I also don't have a lot of time for Chinese ideology, and in particular the current Chinese government..
I hope overtime the Chinese government improves it's human rights record and dials down some if it's international aggression.

Tesla is wise to diversify with factories in many locations, but so far the Shanghai factory looks like a major success to me.
From memory Tesla has already paid of a fair chunk of the loans needed to build it, and I think that loan repayment was mainly on the back of sales itne local Chinese market... (If this is wrong, I hope someone posts a correction.)

I will not be surprised if Tesla's leading edge products like DBE and Plaid drive are not made in China for a few years..
Chinese carmakers poaching experienced staff from Tesla is impossible to avoid, those ex-employees taking some knowledge with them is hard to avoid.
Teardowns and reverse engineering are impossible to avoid.
I'd agree with the shanghai factory being a source of export profits but then...it comes with huge risks. Increasingly I view the risk of operating in china or being dependent on china for parts/products as outweighing long term strategy. Same for Apple and MS. In fact....I think the conflict with human rights in China vs the west is likely to grow as long as Chinas communist party regresses to middle age mentality of China and the others.
 
Nice application of that pun.

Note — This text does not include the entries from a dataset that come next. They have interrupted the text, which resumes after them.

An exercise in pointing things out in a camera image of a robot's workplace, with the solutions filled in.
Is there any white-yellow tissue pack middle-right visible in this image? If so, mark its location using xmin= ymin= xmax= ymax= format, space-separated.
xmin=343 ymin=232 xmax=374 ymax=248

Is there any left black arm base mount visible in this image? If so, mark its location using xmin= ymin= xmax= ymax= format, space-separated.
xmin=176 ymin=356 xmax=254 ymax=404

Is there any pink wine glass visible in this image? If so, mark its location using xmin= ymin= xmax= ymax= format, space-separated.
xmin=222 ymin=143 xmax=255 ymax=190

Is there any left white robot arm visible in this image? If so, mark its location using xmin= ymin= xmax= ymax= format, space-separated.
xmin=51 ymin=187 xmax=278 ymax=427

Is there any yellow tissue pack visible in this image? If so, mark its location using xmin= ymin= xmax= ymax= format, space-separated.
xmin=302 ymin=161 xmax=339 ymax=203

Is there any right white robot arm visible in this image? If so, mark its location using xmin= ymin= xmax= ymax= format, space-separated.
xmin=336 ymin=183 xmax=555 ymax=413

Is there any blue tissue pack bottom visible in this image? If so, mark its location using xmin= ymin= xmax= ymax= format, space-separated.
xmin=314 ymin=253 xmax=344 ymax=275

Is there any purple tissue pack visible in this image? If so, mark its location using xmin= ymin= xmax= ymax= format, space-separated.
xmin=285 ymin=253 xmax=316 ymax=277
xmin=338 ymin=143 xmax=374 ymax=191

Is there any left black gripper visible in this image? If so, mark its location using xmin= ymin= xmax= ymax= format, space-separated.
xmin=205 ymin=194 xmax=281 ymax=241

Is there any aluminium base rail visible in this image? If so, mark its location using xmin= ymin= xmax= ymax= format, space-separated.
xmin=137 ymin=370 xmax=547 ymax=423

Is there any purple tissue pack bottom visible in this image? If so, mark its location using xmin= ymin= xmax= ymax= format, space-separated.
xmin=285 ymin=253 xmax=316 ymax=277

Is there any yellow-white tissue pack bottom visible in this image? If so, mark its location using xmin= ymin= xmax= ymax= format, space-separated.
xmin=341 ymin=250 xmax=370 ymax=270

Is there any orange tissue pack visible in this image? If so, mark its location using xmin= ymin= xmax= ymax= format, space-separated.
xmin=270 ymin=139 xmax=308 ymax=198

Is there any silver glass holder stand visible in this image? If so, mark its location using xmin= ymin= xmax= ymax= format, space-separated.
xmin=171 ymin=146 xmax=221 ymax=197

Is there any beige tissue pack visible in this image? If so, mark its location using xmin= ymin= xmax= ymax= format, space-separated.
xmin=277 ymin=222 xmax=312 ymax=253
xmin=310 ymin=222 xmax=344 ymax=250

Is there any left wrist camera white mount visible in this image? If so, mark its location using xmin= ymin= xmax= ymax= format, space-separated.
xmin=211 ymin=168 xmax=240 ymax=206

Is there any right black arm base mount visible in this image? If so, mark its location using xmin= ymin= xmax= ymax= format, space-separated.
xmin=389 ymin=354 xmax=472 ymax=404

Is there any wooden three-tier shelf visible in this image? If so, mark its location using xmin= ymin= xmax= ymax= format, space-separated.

Bonus points for that! :cool:

It seems that some are seeing the word "structural" and haven't fully understood that anything designed into that space between the front and rear wheels will be "structural" on any car.

In a world awash in buzzwords the subtlety of Tesla's method of making the 4680 part of the structure in order to reduce mass while adding strength, improving handling, and getting more range can easily enough be glossed over.

Use of the term "structural" isn't the magic part. Just as VW saying they are the first "high-volume" auto maker to offer over the air updates isn't magic. (particularly if they were to only count the number of BEVs eligible for their updates and compare that count to those Tesla can provide OTA updates to. Tell me then who is "high-volume")

I digress. Getting caught up with any such published terminology while not grasping the numbers that relate the significance of the effect on any given model is what makes it so easy to read the buzzwords and think that it appears to be the same. While this isn't a lie, it isn't the truth either.

So, for those coming up to speed, of course the metal parts holding the Mach-E batteries is a "structural" component.

The thing to look for is whether Ford has made the batteries themselves part of the structure in order to glean measurable benefits, so as to reduce weight, improve strength (torsional, tensile, etc.), and whether doing so has contributed to greater range, reduced polar moment, and other factors that improve the driving experience and overall safety for the occupants of the vehicle, as the technology will soon do on the Model Y.
Agree most people probably don't get the nuance.

The reason why I asked specifically what I did is because the assertion was the Ford pack was providing strength "as Tesla will be doing ‘soon’ with the new cell size".

So the specific issue of if the cells were structural members was called in to question.